Why Nonnull when the previous one is annotated with 'NotNull'?

Also is prefix a required config? Why is assigned to an empty string?

Perhaps using a @JsonCreator constructor with Precondition checks will make it clearer what is required in each field

@JsonCreator public AzureDataSegmentConfig( ... @JsonProperty("prefix") String prefix) { this.prefix = Preconditions.checkState(!StringUtils.isEmpty(prefix), "prefix must be non empty"); ... }

Then you don't need all the setters

prefix is not required. Before adding this option segments were written to the root directory within the segment container specified, in a directory named after the datasource. Do we want to change the behavior here and specify a non empty default prefix? I'm not sure how this change would affect users already using the azure extension whose data is already written, will we not be able to find the segment data in this case?

I will fix to @NotNull

suneet-s

Looks good - 👍

Some suggestions. Main concern is with changing behavior for AzureUtils#AZURE_RETRY

suneet-s · 2020-02-18T17:51:38Z

...ib/azure-extensions/src/main/java/org/apache/druid/storage/azure/AzureDataSegmentPusher.java

+        segmentConfig.getContainer(),
+        accountConfig.getAccount(),
+        AzureUtils.AZURE_STORAGE_HOST_ADDRESS,
+        segmentConfig.getPrefix().isEmpty() ? "" : segmentConfig.getPrefix() + '/'


What if prefix ends with a / Is there a util that will build the path with only one separator at the end? Is there any harm if the path ends with two /

good catch! fixed

suneet-s · 2020-02-18T17:53:16Z

...ib/azure-extensions/src/main/java/org/apache/druid/storage/azure/AzureDataSegmentPusher.java

  public String getStorageDir(DataSegment dataSegment, boolean useUniquePath)
  {
+    String prefix = segmentConfig.getPrefix();
+    boolean prefixIsNullOrEmpty = (prefix == null || prefix.isEmpty());


org.apache.commons.lang.StringUtils.isEmpty(prefix)

suneet-s · 2020-02-18T17:55:35Z

...nsions-contrib/azure-extensions/src/main/java/org/apache/druid/storage/azure/AzureUtils.java

+    Throwable t = e;
+    for (Throwable t2 = e.getCause(); t2 != null; t2 = t2.getCause()) {
+      t = t2;
+    }


test for unraveling a stacktrace. Should we check an unlimited depth?
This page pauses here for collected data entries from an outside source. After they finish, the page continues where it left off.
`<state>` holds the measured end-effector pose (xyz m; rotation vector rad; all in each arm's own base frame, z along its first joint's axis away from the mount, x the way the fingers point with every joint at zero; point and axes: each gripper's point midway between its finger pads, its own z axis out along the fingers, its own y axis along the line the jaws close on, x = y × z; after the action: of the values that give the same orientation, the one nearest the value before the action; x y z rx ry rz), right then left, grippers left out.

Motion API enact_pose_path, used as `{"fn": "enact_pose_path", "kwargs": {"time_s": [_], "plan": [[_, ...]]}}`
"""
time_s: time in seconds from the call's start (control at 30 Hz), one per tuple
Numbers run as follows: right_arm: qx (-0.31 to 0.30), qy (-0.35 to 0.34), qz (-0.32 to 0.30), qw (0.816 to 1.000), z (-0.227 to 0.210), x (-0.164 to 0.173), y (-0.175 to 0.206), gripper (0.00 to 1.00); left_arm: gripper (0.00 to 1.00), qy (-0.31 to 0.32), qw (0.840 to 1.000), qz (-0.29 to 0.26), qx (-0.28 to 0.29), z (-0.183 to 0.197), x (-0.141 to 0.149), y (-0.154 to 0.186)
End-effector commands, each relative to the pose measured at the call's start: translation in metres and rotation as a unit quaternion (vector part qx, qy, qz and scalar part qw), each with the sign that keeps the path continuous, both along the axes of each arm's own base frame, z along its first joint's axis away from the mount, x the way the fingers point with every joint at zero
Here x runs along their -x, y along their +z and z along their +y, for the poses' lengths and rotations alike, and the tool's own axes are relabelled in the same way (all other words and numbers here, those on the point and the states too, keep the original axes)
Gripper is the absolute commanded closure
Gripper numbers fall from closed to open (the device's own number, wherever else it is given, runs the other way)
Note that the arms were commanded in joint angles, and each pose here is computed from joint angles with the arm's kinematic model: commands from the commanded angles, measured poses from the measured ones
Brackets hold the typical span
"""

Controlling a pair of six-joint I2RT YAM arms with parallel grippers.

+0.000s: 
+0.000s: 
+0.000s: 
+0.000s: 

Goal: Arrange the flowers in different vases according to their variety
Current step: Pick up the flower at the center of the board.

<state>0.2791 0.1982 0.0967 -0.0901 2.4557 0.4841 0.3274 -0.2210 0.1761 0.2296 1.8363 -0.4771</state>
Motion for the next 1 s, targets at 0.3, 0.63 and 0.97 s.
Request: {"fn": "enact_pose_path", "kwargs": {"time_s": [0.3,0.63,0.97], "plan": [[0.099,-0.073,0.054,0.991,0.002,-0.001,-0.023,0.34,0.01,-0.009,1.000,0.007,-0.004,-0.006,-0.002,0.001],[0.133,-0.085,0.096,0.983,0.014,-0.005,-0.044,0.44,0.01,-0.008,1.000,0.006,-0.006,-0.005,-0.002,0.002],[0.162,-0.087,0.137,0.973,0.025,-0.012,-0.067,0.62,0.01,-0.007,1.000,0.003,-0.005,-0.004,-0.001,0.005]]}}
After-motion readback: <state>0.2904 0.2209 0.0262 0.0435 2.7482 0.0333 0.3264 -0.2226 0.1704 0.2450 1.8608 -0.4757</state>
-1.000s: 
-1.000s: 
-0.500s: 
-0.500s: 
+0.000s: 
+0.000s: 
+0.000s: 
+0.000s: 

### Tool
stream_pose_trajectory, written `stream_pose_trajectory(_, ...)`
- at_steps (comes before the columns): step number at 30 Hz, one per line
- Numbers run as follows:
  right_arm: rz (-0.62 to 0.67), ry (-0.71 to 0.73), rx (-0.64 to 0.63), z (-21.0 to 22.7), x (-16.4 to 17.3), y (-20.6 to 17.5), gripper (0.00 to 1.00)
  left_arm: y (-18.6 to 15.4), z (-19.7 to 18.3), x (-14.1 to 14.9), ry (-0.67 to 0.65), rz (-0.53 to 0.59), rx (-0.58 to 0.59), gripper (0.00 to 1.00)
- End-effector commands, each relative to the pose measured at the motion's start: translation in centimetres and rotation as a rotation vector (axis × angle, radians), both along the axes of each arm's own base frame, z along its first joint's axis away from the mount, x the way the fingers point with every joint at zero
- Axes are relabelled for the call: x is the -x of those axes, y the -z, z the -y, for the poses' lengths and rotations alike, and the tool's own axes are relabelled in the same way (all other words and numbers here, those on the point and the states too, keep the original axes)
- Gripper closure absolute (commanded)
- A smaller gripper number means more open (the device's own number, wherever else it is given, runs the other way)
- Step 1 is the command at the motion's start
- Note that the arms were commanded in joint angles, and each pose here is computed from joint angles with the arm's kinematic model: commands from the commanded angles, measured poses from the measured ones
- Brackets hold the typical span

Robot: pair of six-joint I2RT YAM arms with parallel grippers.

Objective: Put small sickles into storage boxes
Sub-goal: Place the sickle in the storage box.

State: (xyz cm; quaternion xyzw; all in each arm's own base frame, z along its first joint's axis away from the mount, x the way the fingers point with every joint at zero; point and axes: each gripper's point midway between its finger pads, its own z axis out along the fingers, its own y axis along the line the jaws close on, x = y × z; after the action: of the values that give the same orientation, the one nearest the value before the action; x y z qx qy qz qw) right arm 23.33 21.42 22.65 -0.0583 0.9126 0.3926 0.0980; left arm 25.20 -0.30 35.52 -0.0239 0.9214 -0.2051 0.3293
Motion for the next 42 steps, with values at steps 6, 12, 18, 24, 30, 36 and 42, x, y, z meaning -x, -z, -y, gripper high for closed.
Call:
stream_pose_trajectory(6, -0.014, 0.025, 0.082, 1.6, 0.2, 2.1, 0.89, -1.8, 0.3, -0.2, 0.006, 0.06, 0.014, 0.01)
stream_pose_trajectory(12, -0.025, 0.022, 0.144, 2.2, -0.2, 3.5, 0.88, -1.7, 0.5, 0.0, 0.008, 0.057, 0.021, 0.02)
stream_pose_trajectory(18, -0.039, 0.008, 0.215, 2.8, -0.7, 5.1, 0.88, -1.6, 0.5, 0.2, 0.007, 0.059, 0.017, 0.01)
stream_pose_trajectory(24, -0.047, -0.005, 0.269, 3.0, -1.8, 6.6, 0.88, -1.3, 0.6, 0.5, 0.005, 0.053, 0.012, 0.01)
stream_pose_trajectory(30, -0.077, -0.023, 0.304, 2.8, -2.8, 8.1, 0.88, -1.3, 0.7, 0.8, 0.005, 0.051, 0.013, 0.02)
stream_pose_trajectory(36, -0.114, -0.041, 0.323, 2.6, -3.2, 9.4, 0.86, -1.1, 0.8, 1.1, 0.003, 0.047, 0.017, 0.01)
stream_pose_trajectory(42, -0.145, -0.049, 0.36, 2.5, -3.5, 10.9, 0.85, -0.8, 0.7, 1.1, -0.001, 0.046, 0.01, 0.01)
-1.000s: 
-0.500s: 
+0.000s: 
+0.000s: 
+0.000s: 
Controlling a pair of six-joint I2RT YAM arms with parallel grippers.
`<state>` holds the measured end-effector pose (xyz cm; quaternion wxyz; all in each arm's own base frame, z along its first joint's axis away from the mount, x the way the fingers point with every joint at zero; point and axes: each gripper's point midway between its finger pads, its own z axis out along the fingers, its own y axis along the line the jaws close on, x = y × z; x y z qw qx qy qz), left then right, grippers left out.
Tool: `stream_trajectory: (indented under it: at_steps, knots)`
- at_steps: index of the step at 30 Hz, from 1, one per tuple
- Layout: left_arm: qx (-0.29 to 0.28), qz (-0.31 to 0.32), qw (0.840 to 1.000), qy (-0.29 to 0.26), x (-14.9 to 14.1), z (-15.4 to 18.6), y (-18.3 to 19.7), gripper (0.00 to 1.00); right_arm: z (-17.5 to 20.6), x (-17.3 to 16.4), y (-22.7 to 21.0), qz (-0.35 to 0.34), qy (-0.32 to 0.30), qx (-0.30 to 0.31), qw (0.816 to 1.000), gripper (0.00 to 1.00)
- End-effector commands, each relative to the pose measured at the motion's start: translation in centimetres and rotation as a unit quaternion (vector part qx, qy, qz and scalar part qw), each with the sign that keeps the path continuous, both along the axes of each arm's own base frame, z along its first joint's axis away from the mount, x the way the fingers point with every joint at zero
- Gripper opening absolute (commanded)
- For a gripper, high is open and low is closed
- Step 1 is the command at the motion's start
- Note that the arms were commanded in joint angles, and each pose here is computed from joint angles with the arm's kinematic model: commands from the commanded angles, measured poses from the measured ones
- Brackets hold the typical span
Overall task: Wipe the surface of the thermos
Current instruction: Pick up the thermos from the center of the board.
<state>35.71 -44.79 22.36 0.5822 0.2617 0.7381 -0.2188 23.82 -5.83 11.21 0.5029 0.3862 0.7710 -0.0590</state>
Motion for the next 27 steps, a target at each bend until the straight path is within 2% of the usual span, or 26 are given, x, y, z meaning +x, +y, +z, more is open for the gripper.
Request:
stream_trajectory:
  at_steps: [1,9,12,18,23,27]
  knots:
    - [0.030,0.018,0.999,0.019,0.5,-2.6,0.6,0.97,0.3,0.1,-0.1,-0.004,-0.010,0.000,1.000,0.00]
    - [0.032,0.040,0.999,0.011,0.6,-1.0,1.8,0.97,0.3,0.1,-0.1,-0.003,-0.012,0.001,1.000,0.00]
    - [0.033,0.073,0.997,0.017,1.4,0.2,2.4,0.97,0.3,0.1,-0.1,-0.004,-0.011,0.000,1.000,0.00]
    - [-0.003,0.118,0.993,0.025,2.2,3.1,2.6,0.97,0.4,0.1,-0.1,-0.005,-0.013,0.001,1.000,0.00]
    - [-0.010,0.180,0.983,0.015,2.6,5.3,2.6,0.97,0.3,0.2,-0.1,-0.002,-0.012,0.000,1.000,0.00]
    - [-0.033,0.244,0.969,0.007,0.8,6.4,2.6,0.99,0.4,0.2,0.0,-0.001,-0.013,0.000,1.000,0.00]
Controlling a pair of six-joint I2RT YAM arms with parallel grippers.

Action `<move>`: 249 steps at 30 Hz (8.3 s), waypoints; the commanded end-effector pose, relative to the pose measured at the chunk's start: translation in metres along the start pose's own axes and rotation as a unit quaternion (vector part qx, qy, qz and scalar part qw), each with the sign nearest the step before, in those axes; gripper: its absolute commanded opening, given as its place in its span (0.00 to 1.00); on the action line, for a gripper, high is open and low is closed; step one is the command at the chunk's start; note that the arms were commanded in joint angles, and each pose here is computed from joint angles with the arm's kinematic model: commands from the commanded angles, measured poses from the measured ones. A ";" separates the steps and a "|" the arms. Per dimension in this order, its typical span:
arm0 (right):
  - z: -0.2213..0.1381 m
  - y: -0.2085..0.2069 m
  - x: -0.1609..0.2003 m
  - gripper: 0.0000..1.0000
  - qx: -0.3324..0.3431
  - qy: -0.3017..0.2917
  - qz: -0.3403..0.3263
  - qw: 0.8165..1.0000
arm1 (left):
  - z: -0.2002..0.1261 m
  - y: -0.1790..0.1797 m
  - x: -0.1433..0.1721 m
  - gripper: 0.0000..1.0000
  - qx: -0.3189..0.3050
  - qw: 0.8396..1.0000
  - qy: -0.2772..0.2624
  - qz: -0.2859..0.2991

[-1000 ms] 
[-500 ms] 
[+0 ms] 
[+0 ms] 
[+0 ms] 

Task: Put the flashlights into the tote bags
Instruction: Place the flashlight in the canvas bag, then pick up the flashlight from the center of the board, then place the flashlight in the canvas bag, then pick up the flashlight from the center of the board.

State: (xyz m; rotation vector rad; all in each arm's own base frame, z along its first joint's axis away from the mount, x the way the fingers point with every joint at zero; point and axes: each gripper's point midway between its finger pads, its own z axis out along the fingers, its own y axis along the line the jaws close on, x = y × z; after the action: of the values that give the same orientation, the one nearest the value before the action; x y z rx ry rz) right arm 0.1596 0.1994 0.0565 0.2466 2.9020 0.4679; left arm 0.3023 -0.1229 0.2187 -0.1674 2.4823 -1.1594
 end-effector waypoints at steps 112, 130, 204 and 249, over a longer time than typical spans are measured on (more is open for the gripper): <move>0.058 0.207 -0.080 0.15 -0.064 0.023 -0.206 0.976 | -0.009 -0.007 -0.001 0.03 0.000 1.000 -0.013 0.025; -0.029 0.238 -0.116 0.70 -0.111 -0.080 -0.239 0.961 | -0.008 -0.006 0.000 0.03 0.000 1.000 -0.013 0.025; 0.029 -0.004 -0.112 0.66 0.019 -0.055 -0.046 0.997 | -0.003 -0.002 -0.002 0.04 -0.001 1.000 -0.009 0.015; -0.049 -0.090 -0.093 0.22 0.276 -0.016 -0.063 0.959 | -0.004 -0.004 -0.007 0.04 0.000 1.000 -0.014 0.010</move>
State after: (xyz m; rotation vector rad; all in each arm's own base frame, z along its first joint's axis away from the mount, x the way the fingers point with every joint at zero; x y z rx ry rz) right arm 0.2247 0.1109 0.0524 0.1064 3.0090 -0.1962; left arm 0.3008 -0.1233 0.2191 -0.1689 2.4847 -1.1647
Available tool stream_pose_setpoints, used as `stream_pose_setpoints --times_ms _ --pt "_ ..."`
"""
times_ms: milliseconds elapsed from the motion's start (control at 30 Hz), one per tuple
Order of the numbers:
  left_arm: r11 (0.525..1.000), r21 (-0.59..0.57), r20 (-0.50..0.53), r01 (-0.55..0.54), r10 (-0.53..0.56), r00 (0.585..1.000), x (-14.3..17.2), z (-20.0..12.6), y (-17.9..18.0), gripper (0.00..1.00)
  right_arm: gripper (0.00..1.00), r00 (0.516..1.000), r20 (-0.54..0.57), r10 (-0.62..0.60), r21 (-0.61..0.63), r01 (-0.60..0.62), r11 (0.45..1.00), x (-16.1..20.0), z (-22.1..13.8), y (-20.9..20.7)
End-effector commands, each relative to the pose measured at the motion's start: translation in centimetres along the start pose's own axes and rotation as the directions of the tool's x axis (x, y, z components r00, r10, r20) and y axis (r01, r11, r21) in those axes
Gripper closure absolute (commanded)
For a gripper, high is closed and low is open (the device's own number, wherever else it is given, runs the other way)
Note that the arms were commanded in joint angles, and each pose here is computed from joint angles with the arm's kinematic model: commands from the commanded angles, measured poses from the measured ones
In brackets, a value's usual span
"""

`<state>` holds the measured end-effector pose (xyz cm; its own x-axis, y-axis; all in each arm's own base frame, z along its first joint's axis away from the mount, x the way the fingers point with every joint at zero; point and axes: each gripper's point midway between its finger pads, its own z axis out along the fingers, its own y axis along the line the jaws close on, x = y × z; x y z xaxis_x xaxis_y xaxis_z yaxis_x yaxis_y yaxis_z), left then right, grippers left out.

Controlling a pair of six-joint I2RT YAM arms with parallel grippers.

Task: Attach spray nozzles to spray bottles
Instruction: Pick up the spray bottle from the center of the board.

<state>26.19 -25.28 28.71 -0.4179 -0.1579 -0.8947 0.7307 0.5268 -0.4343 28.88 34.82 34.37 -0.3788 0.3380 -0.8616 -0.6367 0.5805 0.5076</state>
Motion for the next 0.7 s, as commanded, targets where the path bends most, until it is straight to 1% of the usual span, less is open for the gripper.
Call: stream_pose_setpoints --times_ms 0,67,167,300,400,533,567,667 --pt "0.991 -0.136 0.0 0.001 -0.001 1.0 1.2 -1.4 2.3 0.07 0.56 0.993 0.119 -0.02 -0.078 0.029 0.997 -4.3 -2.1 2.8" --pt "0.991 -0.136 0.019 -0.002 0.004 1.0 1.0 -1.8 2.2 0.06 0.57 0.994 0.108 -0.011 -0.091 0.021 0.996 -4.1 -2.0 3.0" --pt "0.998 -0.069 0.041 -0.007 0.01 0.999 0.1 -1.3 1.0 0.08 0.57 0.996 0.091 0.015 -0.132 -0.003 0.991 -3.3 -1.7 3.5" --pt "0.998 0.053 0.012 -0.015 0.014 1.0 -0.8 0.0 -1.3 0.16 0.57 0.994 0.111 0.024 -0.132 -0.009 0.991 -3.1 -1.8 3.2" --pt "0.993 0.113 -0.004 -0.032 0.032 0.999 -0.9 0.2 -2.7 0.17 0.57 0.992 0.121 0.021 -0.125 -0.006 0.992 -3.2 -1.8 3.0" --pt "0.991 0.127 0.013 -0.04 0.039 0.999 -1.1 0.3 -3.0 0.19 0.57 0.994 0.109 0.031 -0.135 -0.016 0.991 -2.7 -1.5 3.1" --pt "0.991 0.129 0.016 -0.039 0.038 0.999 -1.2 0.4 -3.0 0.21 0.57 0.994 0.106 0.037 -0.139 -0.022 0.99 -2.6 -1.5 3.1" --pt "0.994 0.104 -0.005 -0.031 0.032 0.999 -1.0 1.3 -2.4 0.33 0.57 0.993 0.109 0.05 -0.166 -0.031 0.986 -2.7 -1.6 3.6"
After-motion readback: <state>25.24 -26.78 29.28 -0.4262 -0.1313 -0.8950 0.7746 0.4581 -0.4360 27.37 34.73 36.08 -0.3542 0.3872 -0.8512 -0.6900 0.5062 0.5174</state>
This also changes the current behavior where if the top level throwable was a "retryable" exception, we'd retry, but with this change if a StorageException is caused by a RuntimeException we won't retry. Is this intentional?

I think the below if clauses should be checked in the above for loop.

suneet-s · 2020-02-18T18:07:10Z

...ions/src/test/java/org/apache/druid/data/input/google/GoogleCloudStorageInputSourceTest.java

    addExpectedGetObjectMock(EXPECTED_URIS.get(1));
+    EasyMock.expect(CONFIG.getMaxListingLength()).andReturn(EXPECTED_MAX_LISTING_LENGTH);
    EasyMock.replay(STORAGE);
+    EasyMock.replay(CONFIG);


nit: looks like this is repeated in multiple tests, maybe move to a helper function?

suneet-s · 2020-02-18T18:07:58Z

...ions/src/test/java/org/apache/druid/data/input/google/GoogleCloudStorageInputSourceTest.java

 public class GoogleCloudStorageInputSourceTest extends InitializedNullHandlingTest
 {
-  private static final long EXPECTED_MAX_LISTING_LENGTH = 1024L;
+  private static final int EXPECTED_MAX_LISTING_LENGTH = 10;


nit: MAX_LISTING_LENGTH since we're mocking the maxListingLength() to this value

jihoonson · 2020-02-18T22:09:40Z

Added "Design Review" since this PR adds a new user-facing configuration.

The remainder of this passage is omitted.